Econometrics is statistical inference for economics. Probability theory (Ch 2) is the foundation of statistics (Ch 3), and statistics is the foundation of statistical inference (Ch 4 and further).
In economics, we regard the world as random and everything that happens in the world as a random process or random variable.
A variable is an object with an unknown but fixed value. For example:
To you, my income is a variable because, although this value is fixed, you do not know what it is.
To me, my income is not a variable because I know its value.

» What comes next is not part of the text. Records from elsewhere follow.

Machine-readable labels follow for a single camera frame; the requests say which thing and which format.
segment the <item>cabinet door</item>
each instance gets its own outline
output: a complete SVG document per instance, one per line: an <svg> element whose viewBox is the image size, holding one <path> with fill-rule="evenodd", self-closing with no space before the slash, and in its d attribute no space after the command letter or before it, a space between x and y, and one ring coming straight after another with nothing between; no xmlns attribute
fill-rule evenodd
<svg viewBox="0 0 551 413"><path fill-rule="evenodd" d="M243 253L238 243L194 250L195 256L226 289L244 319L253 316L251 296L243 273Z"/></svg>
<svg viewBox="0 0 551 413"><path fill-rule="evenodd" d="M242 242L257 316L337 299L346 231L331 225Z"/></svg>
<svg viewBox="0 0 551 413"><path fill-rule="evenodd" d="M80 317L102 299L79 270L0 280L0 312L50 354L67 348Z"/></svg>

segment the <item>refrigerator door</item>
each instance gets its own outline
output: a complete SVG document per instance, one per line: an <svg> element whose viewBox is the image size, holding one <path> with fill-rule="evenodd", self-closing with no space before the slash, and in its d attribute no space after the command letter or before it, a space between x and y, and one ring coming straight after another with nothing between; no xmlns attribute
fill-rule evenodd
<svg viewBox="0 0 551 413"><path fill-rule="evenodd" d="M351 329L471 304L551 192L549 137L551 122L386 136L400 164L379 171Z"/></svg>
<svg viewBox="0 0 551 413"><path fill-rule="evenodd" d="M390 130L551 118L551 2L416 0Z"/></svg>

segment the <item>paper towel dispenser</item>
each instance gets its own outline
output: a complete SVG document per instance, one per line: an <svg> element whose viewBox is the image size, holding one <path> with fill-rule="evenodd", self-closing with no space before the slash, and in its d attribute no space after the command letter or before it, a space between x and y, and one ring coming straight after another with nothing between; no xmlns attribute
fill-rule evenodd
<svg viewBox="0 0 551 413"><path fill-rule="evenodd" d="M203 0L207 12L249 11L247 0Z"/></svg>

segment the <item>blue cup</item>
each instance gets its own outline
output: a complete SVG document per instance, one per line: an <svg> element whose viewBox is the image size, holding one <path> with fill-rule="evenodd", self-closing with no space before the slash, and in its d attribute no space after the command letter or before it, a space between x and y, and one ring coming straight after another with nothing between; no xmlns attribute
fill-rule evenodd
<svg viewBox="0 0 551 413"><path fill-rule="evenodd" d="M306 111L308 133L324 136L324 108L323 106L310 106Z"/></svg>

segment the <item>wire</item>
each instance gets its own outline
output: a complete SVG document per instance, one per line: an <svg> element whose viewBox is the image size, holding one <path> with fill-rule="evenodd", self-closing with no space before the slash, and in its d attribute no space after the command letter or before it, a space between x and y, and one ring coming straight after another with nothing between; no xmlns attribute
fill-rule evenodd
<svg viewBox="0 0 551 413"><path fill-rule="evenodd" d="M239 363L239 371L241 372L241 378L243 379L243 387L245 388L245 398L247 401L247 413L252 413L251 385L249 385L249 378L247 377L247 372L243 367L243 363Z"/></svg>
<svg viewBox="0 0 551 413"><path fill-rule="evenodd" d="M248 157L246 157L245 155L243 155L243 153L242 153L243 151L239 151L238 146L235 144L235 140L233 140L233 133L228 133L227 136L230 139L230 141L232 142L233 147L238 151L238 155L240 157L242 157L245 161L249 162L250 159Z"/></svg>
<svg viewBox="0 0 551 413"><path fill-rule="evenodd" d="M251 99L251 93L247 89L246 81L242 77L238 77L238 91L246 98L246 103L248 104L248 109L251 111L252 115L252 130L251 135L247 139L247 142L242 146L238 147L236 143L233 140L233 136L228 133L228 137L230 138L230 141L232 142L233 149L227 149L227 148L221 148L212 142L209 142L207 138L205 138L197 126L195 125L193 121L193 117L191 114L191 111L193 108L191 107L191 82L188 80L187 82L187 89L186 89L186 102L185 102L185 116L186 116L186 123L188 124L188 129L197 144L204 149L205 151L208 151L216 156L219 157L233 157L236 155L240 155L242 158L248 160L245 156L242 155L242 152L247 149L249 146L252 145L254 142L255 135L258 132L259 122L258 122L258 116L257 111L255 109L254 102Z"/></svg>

To you, this number is a variable because its value is fixed but unknown. This value can be \(1\), \(2\), or \(3\).
To me this number is a value because I know which number I am thinking of.
A random variable is a variable with a value that is unknown and not fixed. For example:
An outcome is the actual value taken by a random variable. For example, if we roll a die and we get a \(6\), then \(6\) is called the outcome of the random variable called “number of a die roll”.
Notation We use capital letters for random variables and lower case letters for their outcomes. For example, \(X\) is “number of a die roll” and, if we see a \(6\) after we roll the die, then \(x=6\) is the outcome.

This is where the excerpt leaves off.